PROBLEM TO WORK ON — Copy the data exactly, line for line.

Dataset items:
################

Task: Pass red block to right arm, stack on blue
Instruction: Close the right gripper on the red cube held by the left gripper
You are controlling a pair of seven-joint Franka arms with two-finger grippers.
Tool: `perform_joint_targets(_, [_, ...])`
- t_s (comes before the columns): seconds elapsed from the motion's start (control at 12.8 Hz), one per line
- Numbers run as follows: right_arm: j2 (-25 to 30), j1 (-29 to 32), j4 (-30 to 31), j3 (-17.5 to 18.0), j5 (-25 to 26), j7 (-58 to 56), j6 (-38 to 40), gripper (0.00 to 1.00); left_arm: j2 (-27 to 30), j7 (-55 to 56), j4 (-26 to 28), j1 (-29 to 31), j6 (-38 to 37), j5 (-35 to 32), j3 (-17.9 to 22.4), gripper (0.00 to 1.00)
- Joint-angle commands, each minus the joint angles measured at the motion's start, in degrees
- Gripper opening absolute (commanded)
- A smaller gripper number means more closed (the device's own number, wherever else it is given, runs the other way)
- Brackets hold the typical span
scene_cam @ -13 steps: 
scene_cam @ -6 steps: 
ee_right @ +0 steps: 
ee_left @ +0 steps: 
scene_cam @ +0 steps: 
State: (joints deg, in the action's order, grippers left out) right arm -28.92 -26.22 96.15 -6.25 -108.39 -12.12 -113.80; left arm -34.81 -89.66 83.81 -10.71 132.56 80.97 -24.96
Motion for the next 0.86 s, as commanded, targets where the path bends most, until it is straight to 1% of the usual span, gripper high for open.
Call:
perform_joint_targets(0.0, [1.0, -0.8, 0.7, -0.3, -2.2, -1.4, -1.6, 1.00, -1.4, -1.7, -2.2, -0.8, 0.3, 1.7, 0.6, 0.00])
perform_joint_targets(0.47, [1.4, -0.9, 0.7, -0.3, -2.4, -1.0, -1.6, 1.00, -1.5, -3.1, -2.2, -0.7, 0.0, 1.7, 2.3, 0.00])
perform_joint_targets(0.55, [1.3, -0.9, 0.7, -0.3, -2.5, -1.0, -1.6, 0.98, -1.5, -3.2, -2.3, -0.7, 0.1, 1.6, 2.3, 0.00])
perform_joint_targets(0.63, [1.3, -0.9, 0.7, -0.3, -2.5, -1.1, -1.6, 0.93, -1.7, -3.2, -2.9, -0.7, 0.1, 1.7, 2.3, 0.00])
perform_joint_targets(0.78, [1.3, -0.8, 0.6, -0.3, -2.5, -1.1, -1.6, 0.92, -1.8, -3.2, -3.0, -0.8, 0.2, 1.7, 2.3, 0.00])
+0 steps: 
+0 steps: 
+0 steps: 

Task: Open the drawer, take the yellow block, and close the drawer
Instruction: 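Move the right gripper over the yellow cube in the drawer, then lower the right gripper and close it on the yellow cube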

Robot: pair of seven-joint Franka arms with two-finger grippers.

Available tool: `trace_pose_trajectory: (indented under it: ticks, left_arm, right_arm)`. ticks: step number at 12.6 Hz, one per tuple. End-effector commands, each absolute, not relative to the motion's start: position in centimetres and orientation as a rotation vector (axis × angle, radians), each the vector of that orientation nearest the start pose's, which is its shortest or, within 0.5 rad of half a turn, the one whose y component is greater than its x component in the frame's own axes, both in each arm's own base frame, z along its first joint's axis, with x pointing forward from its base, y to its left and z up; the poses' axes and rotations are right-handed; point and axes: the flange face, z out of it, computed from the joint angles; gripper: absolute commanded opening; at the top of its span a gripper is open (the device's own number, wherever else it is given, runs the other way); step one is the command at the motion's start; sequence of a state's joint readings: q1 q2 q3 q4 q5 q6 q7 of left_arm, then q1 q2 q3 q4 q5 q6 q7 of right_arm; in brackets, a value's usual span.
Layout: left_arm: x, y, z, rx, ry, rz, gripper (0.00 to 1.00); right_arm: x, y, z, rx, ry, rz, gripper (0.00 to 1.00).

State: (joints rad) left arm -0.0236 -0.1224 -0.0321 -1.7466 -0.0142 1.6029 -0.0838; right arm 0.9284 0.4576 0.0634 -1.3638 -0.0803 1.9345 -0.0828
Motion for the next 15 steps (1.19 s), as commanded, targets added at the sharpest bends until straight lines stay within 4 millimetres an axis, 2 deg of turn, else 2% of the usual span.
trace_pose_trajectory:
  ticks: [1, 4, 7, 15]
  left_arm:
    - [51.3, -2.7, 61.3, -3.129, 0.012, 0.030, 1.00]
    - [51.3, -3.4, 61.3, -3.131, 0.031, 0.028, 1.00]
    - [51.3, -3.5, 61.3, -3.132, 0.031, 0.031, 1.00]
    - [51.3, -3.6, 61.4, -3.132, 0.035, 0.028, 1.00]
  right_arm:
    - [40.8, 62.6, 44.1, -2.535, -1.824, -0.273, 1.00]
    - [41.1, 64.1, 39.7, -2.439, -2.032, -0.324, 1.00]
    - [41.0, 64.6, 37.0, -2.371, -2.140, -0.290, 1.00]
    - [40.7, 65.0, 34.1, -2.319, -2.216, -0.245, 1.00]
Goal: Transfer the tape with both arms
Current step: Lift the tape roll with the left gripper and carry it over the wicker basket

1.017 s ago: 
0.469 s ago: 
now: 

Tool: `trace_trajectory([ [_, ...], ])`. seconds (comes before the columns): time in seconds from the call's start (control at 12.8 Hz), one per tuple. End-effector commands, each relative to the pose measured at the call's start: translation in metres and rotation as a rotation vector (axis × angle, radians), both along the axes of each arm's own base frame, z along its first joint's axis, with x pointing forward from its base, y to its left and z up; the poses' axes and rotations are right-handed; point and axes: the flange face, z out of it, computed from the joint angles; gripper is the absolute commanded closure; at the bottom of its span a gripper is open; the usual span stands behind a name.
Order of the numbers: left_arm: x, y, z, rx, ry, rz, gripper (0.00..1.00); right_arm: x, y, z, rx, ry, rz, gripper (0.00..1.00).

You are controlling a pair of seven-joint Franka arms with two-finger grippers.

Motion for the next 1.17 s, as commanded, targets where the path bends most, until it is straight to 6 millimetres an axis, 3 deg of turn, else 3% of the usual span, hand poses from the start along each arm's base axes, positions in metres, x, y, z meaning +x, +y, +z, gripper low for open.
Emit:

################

TASK RESPONSE —
Task: Pass red block to right arm, stack on blue
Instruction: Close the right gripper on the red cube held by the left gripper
You are controlling a pair of seven-joint Franka arms with two-finger grippers.
Tool: `perform_joint_targets(_, [_, ...])`
- t_s (comes before the columns): seconds elapsed from the motion's start (control at 12.8 Hz), one per line
- Numbers run as follows: right_arm: j2 (-25 to 30), j1 (-29 to 32), j4 (-30 to 31), j3 (-17.5 to 18.0), j5 (-25 to 26), j7 (-58 to 56), j6 (-38 to 40), gripper (0.00 to 1.00); left_arm: j2 (-27 to 30), j7 (-55 to 56), j4 (-26 to 28), j1 (-29 to 31), j6 (-38 to 37), j5 (-35 to 32), j3 (-17.9 to 22.4), gripper (0.00 to 1.00)
- Joint-angle commands, each minus the joint angles measured at the motion's start, in degrees
- Gripper opening absolute (commanded)
- A smaller gripper number means more closed (the device's own number, wherever else it is given, runs the other way)
- Brackets hold the typical span
scene_cam @ -13 steps: 
scene_cam @ -6 steps: 
ee_right @ +0 steps: 
ee_left @ +0 steps: 
scene_cam @ +0 steps: 
State: (joints deg, in the action's order, grippers left out) right arm -28.92 -26.22 96.15 -6.25 -108.39 -12.12 -113.80; left arm -34.81 -89.66 83.81 -10.71 132.56 80.97 -24.96
Motion for the next 0.86 s, as commanded, targets where the path bends most, until it is straight to 1% of the usual span, gripper high for open.
Call:
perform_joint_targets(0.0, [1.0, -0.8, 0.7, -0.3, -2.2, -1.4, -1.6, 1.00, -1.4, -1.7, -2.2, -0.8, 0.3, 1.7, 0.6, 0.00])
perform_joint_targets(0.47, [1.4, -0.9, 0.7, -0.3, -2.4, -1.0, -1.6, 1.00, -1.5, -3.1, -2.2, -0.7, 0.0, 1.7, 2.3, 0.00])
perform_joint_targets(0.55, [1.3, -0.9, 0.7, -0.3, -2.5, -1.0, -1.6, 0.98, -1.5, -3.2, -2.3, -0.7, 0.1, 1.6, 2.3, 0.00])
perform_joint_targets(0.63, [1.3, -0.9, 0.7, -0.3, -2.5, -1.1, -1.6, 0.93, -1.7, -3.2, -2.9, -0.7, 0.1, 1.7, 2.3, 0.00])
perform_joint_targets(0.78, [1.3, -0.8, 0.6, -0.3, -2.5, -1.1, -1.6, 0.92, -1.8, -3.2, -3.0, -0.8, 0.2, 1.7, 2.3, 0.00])
+0 steps: 
+0 steps: 
+0 steps: 

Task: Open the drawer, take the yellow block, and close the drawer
Instruction: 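Move the right gripper over the yellow cube in the drawer, then lower the right gripper and close it on the yellow cube
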
Robot: pair of seven-joint Franka arms with two-finger grippers.

Available tool: `trace_pose_trajectory: (indented under it: ticks, left_arm, right_arm)`. ticks: step number at 12.6 Hz, one per tuple. End-effector commands, each absolute, not relative to the motion's start: position in centimetres and orientation as a rotation vector (axis × angle, radians), each the vector of that orientation nearest the start pose's, which is its shortest or, within 0.5 rad of half a turn, the one whose y component is greater than its x component in the frame's own axes, both in each arm's own base frame, z along its first joint's axis, with x pointing forward from its base, y to its left and z up; the poses' axes and rotations are right-handed; point and axes: the flange face, z out of it, computed from the joint angles; gripper: absolute commanded opening; at the top of its span a gripper is open (the device's own number, wherever else it is given, runs the other way); step one is the command at the motion's start; sequence of a state's joint readings: q1 q2 q3 q4 q5 q6 q7 of left_arm, then q1 q2 q3 q4 q5 q6 q7 of right_arm; in brackets, a value's usual span.
Layout: left_arm: x, y, z, rx, ry, rz, gripper (0.00 to 1.00); right_arm: x, y, z, rx, ry, rz, gripper (0.00 to 1.00).

State: (joints rad) left arm -0.0236 -0.1224 -0.0321 -1.7466 -0.0142 1.6029 -0.0838; right arm 0.9284 0.4576 0.0634 -1.3638 -0.0803 1.9345 -0.0828
Motion for the next 15 steps (1.19 s), as commanded, targets added at the sharpest bends until straight lines stay within 4 millimetres an axis, 2 deg of turn, else 2% of the usual span.
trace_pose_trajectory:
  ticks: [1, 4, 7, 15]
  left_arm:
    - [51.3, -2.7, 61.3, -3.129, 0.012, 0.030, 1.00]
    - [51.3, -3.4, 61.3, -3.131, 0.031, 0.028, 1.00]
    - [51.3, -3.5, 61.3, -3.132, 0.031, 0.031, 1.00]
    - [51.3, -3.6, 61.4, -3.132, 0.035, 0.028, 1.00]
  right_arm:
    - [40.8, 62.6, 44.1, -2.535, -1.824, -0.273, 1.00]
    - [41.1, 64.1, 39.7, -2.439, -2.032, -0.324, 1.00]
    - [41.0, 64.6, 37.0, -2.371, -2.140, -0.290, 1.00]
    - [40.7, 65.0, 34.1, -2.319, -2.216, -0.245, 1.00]
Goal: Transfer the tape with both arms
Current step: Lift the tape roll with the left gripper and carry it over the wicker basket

1.017 s ago: 
0.469 s ago: 
now: 

Tool: `trace_trajectory([ [_, ...], ])`. seconds (comes before the columns): time in seconds from the call's start (control at 12.8 Hz), one per tuple. End-effector commands, each relative to the pose measured at the call's start: translation in metres and rotation as a rotation vector (axis × angle, radians), both along the axes of each arm's own base frame, z along its first joint's axis, with x pointing forward from its base, y to its left and z up; the poses' axes and rotations are right-handed; point and axes: the flange face, z out of it, computed from the joint angles; gripper is the absolute commanded closure; at the bottom of its span a gripper is open; the usual span stands behind a name.
Order of the numbers: left_arm: x, y, z, rx, ry, rz, gripper (0.00..1.00); right_arm: x, y, z, rx, ry, rz, gripper (0.00..1.00).

You are controlling a pair of seven-joint Franka arms with two-finger grippers.

Motion for the next 1.17 s, as commanded, targets where the path bends most, until it is straight to 6 millimetres an axis, 3 deg of turn, else 3% of the usual span, hand poses from the start along each arm's base axes, positions in metres, x, y, z meaning +x, +y, +z, gripper low for open.
Emit:

The response is now complete.